Second, he is intelligent — and not merely in the conventional sense of the word. Sure, he is brainy enough to absorb much of the arcane information shared with him by the priest. (It makes sense that he has grown into the articulate storyteller who shares the tale of Father Flynn's influence upon him.) But the protagonist of "The Sisters" also possesses an intuitive understanding of how other human beings feel, think, and act — emotional intelligence, you might call it.
"I knew I was under observation so I continued eating as if the news had not interested me," he says of the difficult moments after he has received the bad news about his teacher. Moments later, he fills his mouth with food so as to avoid an outburst directed at Old Cotter. He is probably right in his analysis of the situation. Clearly, it is the wrong time to stick up for himself, or for Father Flynn. At the house of mourning, the boy carefully observes his surroundings and acts appropriately, entering on tiptoe, pretending to pray when that seems the thing to do, refusing crackers for fear of making too much noise eating them, and, most of all, remaining quiet. Even adults can often be insensitive to the mood of their environment. The boy, however, always interprets the emotional tone of his surroundings correctly.

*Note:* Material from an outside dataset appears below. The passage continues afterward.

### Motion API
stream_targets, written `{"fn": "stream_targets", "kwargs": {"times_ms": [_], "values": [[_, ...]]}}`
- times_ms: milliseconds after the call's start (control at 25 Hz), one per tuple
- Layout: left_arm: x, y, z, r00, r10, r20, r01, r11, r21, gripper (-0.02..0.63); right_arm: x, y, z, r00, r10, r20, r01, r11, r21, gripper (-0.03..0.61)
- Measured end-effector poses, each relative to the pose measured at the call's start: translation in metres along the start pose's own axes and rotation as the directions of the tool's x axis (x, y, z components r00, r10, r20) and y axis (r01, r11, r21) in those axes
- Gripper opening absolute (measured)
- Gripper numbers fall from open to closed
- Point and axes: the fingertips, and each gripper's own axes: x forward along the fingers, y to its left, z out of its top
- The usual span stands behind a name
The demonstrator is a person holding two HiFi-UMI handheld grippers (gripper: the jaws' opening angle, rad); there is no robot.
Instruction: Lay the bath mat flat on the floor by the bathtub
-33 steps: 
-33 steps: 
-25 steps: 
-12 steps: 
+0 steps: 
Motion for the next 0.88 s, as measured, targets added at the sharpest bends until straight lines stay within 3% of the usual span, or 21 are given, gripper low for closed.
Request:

It is no surprise that a boy so sensitive, so intelligent, would find himself somewhat alienated from others — cut off, fundamentally, from his family and peers. He appears to lack altogether a connection with his uncle, much less Old Cotter, and it is said that he rarely plays "with young lads of his own age." Even when he is in the company of his aunt and the priest's sisters near story's end, the reader's main sense of the boy is that he is alone.

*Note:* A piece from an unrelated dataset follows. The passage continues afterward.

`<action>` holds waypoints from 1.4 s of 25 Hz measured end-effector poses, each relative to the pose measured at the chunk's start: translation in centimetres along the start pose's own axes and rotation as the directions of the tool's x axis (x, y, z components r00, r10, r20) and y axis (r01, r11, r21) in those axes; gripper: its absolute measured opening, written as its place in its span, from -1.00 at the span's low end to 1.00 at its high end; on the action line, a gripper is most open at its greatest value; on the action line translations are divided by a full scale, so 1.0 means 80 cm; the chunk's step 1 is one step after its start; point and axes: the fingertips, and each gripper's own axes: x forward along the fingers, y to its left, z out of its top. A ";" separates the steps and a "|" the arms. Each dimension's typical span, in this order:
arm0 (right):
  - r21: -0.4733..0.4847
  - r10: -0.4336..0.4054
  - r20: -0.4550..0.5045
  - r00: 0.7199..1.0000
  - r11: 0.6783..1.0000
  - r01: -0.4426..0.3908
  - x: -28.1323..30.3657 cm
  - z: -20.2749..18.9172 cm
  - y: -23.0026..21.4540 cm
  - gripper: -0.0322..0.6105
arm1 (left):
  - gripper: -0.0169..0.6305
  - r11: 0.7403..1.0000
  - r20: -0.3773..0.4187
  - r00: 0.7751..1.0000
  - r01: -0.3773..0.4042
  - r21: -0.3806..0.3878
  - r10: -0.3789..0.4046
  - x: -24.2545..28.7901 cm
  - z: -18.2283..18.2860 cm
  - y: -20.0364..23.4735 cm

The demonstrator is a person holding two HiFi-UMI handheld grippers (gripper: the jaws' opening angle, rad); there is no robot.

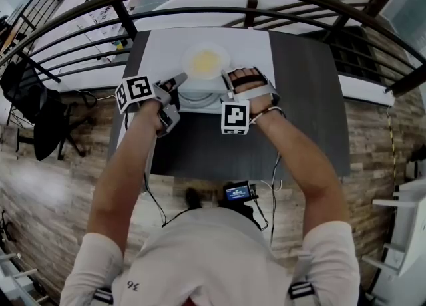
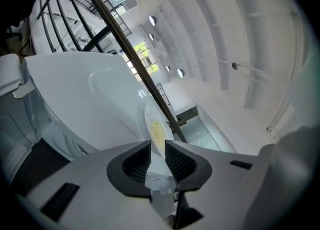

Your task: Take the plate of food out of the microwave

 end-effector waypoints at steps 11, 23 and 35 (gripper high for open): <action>-0.022 0.119 -0.040 0.992 0.993 -0.120 0.004 -0.012 0.011 -0.85 | -0.73 0.995 -0.011 0.997 0.080 0.054 -0.079 -0.005 -0.023 -0.024; 0.033 0.247 -0.037 0.968 0.969 -0.246 -0.001 -0.013 0.016 -0.81 | -0.73 0.989 -0.016 0.993 0.119 0.090 -0.118 -0.012 -0.028 -0.044; 0.038 0.318 -0.048 0.947 0.948 -0.316 -0.004 -0.011 0.012 -0.66 | -0.73 0.988 -0.011 0.993 0.117 0.102 -0.116 -0.025 -0.024 -0.047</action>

Finally, though the main character of "The Sisters" is no more in charge of his own fate than most children, he has an independent spirit and a desire to discover the true nature of things that cause him to search beyond the boundaries of convention. He quests, as far as he is capable of doing so, for that which he does not yet know. It is this characteristic that presumably brought him to the priest in the first place, and leads him to the house of the dead man and finally to Father Flynn's open casket. It is also this active, seeking quality in the boy that makes him most appealing to us.

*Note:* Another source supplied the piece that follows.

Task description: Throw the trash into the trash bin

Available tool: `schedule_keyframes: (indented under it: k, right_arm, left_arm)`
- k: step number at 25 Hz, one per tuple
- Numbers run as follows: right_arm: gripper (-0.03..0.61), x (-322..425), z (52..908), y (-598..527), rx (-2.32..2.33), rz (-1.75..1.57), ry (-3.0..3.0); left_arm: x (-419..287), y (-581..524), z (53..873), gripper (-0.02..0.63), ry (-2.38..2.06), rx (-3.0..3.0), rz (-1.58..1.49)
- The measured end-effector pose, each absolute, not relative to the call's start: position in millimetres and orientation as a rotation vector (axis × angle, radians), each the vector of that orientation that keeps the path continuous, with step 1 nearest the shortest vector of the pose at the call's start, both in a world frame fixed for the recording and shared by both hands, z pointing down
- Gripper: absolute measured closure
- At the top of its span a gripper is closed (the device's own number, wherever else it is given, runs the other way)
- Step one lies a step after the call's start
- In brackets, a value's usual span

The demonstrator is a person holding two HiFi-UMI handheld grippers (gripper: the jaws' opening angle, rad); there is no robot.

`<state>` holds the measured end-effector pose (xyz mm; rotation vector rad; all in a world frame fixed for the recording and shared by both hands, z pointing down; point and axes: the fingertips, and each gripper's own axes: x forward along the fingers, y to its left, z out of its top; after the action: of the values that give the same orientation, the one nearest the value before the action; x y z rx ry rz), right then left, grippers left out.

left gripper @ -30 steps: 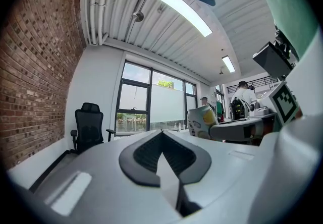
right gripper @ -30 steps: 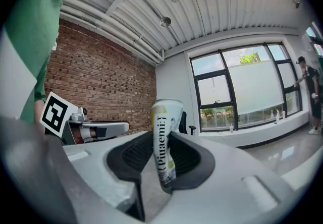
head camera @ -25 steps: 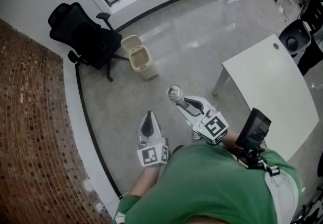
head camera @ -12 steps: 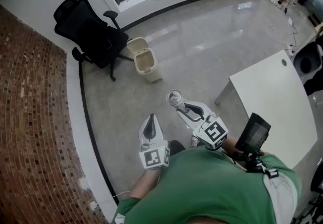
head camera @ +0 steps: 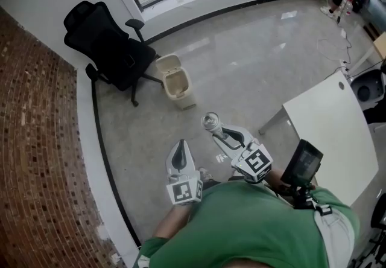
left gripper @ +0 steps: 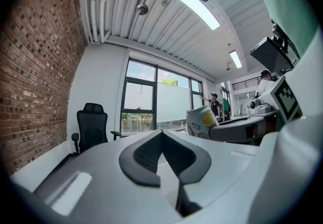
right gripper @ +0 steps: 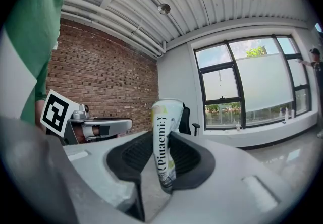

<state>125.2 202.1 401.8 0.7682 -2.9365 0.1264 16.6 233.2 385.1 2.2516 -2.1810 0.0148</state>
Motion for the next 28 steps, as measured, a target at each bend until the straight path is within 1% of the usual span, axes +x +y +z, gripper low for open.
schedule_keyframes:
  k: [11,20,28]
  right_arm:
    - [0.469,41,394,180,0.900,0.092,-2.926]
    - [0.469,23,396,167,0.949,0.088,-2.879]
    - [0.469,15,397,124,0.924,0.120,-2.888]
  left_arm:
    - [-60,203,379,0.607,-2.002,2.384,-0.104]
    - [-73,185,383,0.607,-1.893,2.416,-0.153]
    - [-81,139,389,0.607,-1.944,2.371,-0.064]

In the unnamed boy at the center of "The Sisters," James Joyce found a prototype to which he would return in at least two other stories, if not three. Thus, the boys featured in "An Encounter" and "Araby" share fundamental characteristics of personality with the protagonist of "The Sisters," including the aforementioned sensitivity, intelligence, alienation, and questing nature. In Gabriel Conroy (the protagonist of "The Dead") Joyce introduces what seems to be a variation on this prototype: the unnamed boy grown up, married, and with children of his own.
Joyce also illustrates the major themes of Dubliners by contrast, showing their opposites in the unnamed heroes of the book's first three stories. Paralysis is countered by movement, as all three boys take little journeys — the first boy to the priest's house, the second to the Pigeon House, and the third to Araby. Joyce underlines the corruption of his adult characters by means of the purity of youth: When their stories commence, the three boys are untouched by death, sex, and the pain of love, respectively. Finally, though surrounded by the dead and dying, the three unnamed boys have by no means given up on life. On the contrary, as children, they are just beginning to experience the world and its wonders, and tend naively to welcome all that comes their way. In "The Sisters," "An Encounter," and "Araby," James Joyce offers the reader a first glimpse into the demoralizing world of Dublin and Dubliners. At the same time, he offers hope, in the form of his three unnamed protagonists. His own hope, perhaps, was that the reader would remember these boys during later, darker Dubliners encounters.